Милиция в Гаване: много милиционеров-девушек, но оттого, что при исполнении обязанностей они без головных уборов и обязательно по двое, блюстителями порядка они не кажутся, а мерещится что-то вроде обеденного перерыва или десятиминутки между лекциями — мы, мол, случайно на улице, идем из здания в здание. Милиционеры-мужчины, напротив, внушительны необыкновенно. Это здоровенные парняги на свирепых японских мотоциклах. Ездят они так, будто постоянно за кем-то гонятся.
Аквариум (океанариум?). Впервые на расстоянии вытянутой руки видел акулу. Можно сто раз разглядывать картинки, но когда впервые видишь в натуре ее хвост — хвост реактивного истребителя — и ее глаза, то содрогаешься невольно. Глаза коровы, собаки, змеи, даже стрекозы, щуки, рака — что-то выражают. У акулы же, во всяком случае у той, которую я видел, глаз, как таковых, нет, есть пятнышки на месте глаз, и пятнышки эти не содержат ни выражения, ни смысла. Акулы принадлежат к древнейшим существам на земле, они питались еще оступившимися на прибрежных скалах динозаврами, эволюция акул в последние сотни миллионов лет ничтожна… Бог мой, неужто это один из видов нащупанного природой совершенства?

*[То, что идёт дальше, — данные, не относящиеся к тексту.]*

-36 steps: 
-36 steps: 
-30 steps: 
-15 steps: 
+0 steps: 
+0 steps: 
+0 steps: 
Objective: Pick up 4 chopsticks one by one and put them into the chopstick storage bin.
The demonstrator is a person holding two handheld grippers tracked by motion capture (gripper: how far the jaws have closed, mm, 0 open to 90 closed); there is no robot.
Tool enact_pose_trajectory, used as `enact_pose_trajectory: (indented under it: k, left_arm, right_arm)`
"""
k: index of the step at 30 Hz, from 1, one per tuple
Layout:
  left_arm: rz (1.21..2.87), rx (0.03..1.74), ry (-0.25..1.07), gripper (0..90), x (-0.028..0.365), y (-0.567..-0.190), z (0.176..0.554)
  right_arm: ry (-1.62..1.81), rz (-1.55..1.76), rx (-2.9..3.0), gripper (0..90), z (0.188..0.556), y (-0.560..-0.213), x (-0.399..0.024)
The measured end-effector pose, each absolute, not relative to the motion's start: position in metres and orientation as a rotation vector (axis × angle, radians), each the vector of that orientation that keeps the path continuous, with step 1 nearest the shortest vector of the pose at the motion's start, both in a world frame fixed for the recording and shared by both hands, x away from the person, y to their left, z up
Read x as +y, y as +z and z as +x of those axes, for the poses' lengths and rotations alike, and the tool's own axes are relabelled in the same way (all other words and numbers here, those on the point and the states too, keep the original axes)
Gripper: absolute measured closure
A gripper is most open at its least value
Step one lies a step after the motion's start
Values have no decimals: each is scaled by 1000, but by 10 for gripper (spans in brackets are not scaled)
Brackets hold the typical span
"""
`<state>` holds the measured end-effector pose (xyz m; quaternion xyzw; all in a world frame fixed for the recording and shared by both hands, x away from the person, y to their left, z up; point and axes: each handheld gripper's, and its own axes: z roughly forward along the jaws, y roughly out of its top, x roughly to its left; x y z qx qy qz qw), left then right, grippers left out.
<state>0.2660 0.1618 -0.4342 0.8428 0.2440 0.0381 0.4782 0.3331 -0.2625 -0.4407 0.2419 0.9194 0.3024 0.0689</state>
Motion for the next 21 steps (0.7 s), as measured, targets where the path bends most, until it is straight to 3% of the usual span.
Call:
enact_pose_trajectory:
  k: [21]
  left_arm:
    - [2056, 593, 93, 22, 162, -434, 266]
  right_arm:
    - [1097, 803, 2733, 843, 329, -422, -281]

Дом Хемингуэя нашли с трудом: добирались, расспрашивая, не меньше часа. Добрались. Ворота закрыты, надпись: «Музей на реставрации». Сухой и очкастый старик сидел на стуле по ту сторону ворот. Из кобуры у него торчала никелированная рукоятка кольта с синими пластмассовыми щечками. Галантерейный вид револьвера почему-то особенно убеждал, что эта штука вполне может пойти в дело. Вероятно, по принципу противоположности. Участок со всех сторон затянут стальной сеткой и колючей проволокой. Дом скрывается в зелени. Единственное подтверждение, что мы попали именно туда, это тускло-желтая корма бокастого катера, который стоял за забором посреди кустов. На его корме была надпись: «PILAR» и порт приписки: Ки Уэст. Сколько раз это название было написано рукой жившего здесь человека? На брезенте, которым был затянут сверху крепкий еще катер, густо лежали опавшие листья: тут ведь листья падают не осенью — впрочем, что такое здешняя осень? Из дома неподалеку вышел, человек и, не взглянув на нас, прошел мимо. Ему, вероятно, и в голову не приходило, что я смотрю на него как на соседа Хемингуэя.

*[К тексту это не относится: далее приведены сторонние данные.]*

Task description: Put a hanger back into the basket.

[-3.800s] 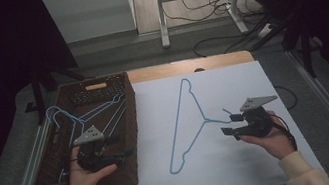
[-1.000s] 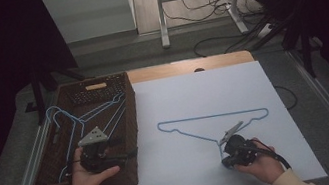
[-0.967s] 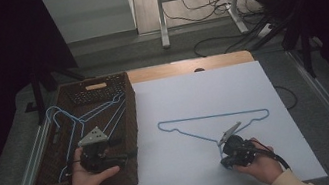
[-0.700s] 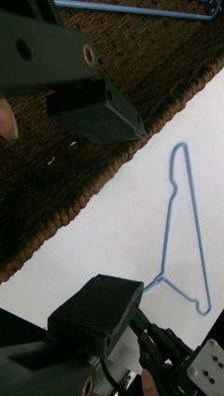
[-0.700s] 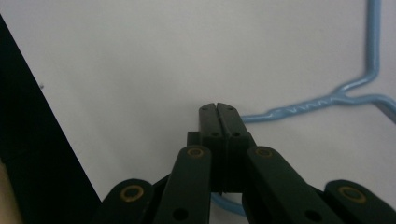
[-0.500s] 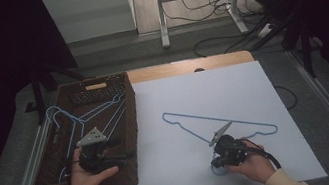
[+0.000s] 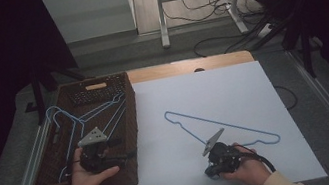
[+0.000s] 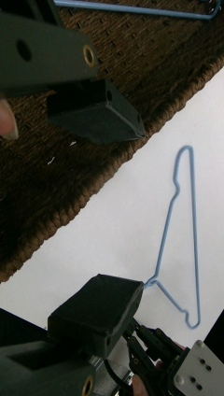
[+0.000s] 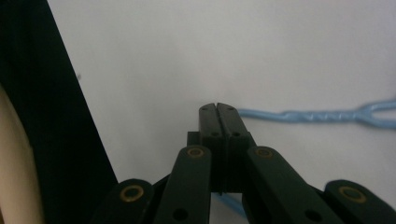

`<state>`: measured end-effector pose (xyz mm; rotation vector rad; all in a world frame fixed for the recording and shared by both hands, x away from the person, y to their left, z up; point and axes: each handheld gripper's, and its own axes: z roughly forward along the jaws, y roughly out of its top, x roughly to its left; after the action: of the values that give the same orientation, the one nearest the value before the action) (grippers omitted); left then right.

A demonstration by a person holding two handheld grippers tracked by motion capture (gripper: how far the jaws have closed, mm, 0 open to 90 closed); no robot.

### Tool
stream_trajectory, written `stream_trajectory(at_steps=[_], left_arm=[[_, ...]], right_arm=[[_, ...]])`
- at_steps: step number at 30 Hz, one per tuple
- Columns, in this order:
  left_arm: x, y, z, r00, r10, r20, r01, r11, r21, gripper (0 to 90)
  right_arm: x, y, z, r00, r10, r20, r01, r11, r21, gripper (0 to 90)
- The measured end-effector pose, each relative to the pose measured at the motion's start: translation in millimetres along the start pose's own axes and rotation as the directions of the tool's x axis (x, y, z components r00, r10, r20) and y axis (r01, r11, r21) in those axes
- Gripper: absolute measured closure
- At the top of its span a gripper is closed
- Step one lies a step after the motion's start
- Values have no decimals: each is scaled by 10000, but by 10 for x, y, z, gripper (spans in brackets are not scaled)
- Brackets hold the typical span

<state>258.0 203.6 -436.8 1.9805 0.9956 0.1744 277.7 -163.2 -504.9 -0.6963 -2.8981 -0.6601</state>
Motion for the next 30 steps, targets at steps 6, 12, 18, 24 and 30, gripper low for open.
stream_trajectory(at_steps=[6, 12, 18, 24, 30], left_arm=[[-4, 3, 0, 10000, 20, 2, -20, 10000, 2, 238], [-6, -2, -8, 10000, -53, 11, 54, 10000, -41, 238], [5, -15, -18, 10000, -88, -29, 88, 10000, -36, 238], [-14, -2, -21, 10000, -20, -21, 20, 10000, -57, 239], [4, -7, -13, 10000, -79, -15, 79, 10000, -52, 239]], right_arm=[[24, 192, 83, 9998, 188, 91, -184, 9989, -438, 900], [-35, 312, 159, 9992, 148, 380, -131, 9989, -453, 900], [-321, 183, -143, 9882, 855, 1270, -701, 9902, -1207, 900], [-706, -51, -331, 9510, 1849, 2479, -1609, 9804, -1138, 900], [-809, -460, -456, 9292, 2461, 2756, -2403, 9691, -553, 900]])
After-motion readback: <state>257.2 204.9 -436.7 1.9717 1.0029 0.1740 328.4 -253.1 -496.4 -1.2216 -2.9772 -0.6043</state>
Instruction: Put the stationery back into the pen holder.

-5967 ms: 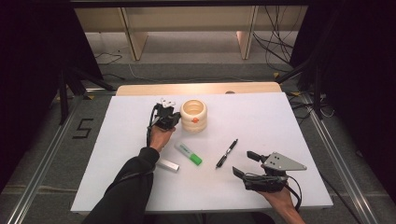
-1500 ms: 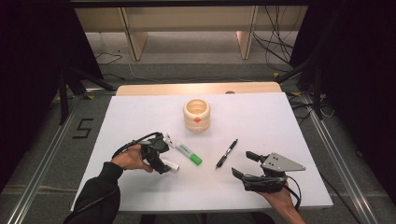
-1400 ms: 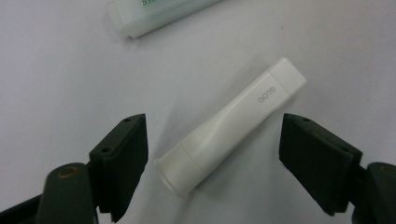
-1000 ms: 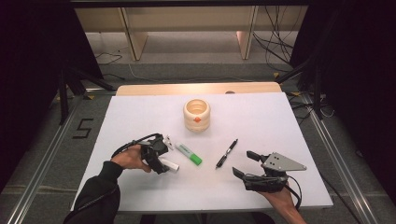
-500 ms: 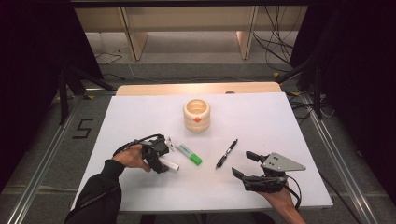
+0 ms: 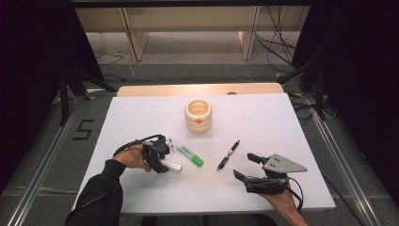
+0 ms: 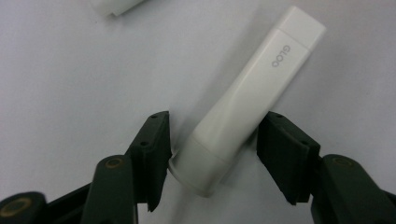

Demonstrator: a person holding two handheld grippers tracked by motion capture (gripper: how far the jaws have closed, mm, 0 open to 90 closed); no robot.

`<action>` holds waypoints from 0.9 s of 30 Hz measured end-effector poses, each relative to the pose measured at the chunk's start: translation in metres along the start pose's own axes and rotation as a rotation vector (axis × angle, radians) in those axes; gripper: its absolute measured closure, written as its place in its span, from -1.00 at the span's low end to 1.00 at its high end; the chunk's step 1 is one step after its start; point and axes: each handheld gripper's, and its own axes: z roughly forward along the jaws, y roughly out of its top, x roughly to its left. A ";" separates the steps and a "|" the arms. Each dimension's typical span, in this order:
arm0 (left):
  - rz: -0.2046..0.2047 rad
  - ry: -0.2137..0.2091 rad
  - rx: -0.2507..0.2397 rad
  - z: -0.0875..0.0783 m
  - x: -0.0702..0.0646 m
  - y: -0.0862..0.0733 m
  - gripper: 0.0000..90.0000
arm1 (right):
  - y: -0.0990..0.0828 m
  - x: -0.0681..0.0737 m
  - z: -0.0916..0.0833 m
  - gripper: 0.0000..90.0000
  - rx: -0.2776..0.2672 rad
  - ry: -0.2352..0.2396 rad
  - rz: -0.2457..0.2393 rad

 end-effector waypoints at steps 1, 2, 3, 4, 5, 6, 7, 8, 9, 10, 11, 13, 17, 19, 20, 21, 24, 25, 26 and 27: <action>0.012 -0.002 0.005 -0.001 0.001 0.000 0.00 | 0.000 0.000 0.000 -0.50 0.000 0.001 -0.002; 0.012 -0.003 0.002 -0.001 0.000 -0.001 0.02 | 0.000 0.000 0.000 -0.50 -0.001 0.002 -0.002; 0.014 -0.004 0.001 -0.001 0.000 -0.001 0.05 | 0.000 0.000 0.000 -0.50 0.000 0.002 -0.002; 0.024 -0.007 0.006 -0.001 0.000 -0.001 0.09 | 0.000 0.000 0.000 -0.50 0.000 0.002 -0.002; 0.027 -0.006 0.004 -0.002 0.000 -0.001 0.13 | 0.000 0.000 0.000 -0.50 0.000 0.002 -0.002; 0.025 -0.010 0.000 -0.002 -0.001 -0.002 0.19 | 0.000 0.000 0.000 -0.50 0.000 0.002 -0.002; 0.025 -0.014 0.001 -0.002 -0.001 -0.002 0.25 | 0.000 0.000 0.000 -0.50 0.000 0.000 -0.002; 0.023 -0.017 -0.001 -0.002 -0.002 -0.002 0.29 | 0.000 0.000 0.000 -0.50 -0.001 0.002 -0.003; 0.036 -0.018 0.007 -0.003 -0.002 -0.002 0.33 | 0.000 0.000 0.000 -0.50 0.000 0.001 -0.003; 0.041 -0.021 0.005 -0.003 -0.003 -0.001 0.39 | 0.000 0.000 0.000 -0.50 0.001 0.001 -0.002; 0.038 -0.018 0.011 -0.003 -0.003 -0.001 0.46 | 0.000 0.000 0.000 -0.50 0.004 0.001 0.000; 0.020 -0.023 0.017 -0.003 -0.003 0.000 0.47 | 0.000 0.000 0.000 -0.50 0.006 0.001 -0.002; -0.009 -0.037 0.023 -0.006 -0.003 -0.001 0.48 | 0.000 0.000 0.000 -0.50 0.006 0.002 -0.002; -0.017 -0.045 0.029 -0.009 -0.003 0.000 0.48 | 0.000 0.000 0.000 -0.50 0.006 0.002 -0.001; -0.036 -0.050 0.019 -0.010 -0.004 0.000 0.48 | 0.000 0.001 0.000 -0.50 0.005 0.004 -0.002; -0.042 -0.053 0.022 -0.011 -0.004 0.001 0.48 | 0.000 0.001 0.000 -0.50 0.005 0.004 -0.002; -0.062 -0.057 0.024 -0.015 -0.006 0.004 0.48 | 0.000 0.001 0.000 -0.50 0.004 0.004 -0.002; -0.065 -0.059 0.024 -0.017 -0.007 0.005 0.48 | 0.000 0.001 0.000 -0.50 0.006 0.002 -0.003; -0.057 -0.064 0.032 -0.020 -0.007 0.006 0.48 | 0.000 0.001 0.000 -0.50 0.006 0.002 -0.003; -0.084 -0.066 0.012 -0.021 -0.008 0.007 0.48 | 0.000 0.001 0.000 -0.50 0.006 0.001 -0.002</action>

Пляжи около Гаваны. Нас возит туда Виктор Дмитриевич. Если бы не дикой температуры песок, было бы все, как у нас. Нравы те же — то ли мы уже успели сообщить им свои черты, то ли вообще у моря на песке люди ведут себя одинаковым образом по всему миру. Те же семьи в тенечке, те же сумки с едой, та же бамалама из транзисторов, тот же волейбол в кружочке, те же словно ослепшие и оглохшие дородные тетки, которые лежат распластавшись (хотя, признаюсь, не очень понятно, до какого цвета хочет загореть женщина, если она уже от рождения лиловая), те же орущие в мелкой воде дети, брызготня, двое-трое одетых солдат, которые, пересекая пляж будто по делу, голодно, как все солдаты мира, оглядываются на девушек.
Белая, выжженная солнцем набережная. Латинское сочетание конной зеленой бронзы и белых пьедесталов. Полдень. Отсутствие собственной тени. Над океаном — струящееся марево, утекающее вверх. Вдоль набережной дома с галереями, в квартирах нет прихожих, спальни выходят дверью сразу на улицу, кафельные полы.